> [INFORMATION PROVIDED]
------------
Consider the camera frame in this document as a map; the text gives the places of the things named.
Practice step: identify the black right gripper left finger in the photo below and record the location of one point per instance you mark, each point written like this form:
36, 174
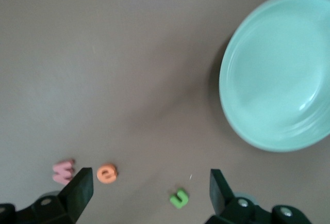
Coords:
74, 198

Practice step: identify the green foam letter n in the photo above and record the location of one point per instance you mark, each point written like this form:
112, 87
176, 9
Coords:
178, 200

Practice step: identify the pink foam letter w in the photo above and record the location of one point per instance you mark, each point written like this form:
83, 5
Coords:
62, 175

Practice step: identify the brown table cover sheet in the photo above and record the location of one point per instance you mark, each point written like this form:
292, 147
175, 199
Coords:
103, 66

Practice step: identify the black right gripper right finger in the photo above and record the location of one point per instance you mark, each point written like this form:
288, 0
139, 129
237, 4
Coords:
227, 206

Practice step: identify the light green plate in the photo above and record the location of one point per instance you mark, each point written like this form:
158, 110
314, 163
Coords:
278, 74

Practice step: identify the orange foam letter e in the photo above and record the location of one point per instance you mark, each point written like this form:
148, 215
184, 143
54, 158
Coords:
101, 177
------------
> [TASK] Exclude the pictures and reproduce every entry exactly.

> [WRITTEN REPLY]
Consider the camera frame in this document as a map; the text gives the places of the things named.
Practice step: identify the black right gripper left finger in the photo below and record the location of one point per instance you mark, each point written like this form:
36, 174
Coords:
74, 198

Practice step: identify the green foam letter n in the photo above and record the location of one point per instance you mark, each point written like this form:
112, 87
176, 9
Coords:
178, 200

Practice step: identify the pink foam letter w in the photo above and record the location of one point per instance you mark, each point written like this form:
83, 5
Coords:
62, 175

Practice step: identify the brown table cover sheet in the photo above and record the location of one point per instance you mark, each point written like this form:
292, 147
175, 199
Coords:
103, 66

Practice step: identify the black right gripper right finger in the photo above and record the location of one point per instance you mark, each point written like this form:
288, 0
139, 129
237, 4
Coords:
227, 206

Practice step: identify the light green plate in the photo above and record the location of one point per instance you mark, each point written like this form:
158, 110
314, 163
Coords:
278, 74

Practice step: identify the orange foam letter e in the photo above and record the location of one point per instance you mark, each point written like this form:
148, 215
184, 143
54, 158
Coords:
101, 177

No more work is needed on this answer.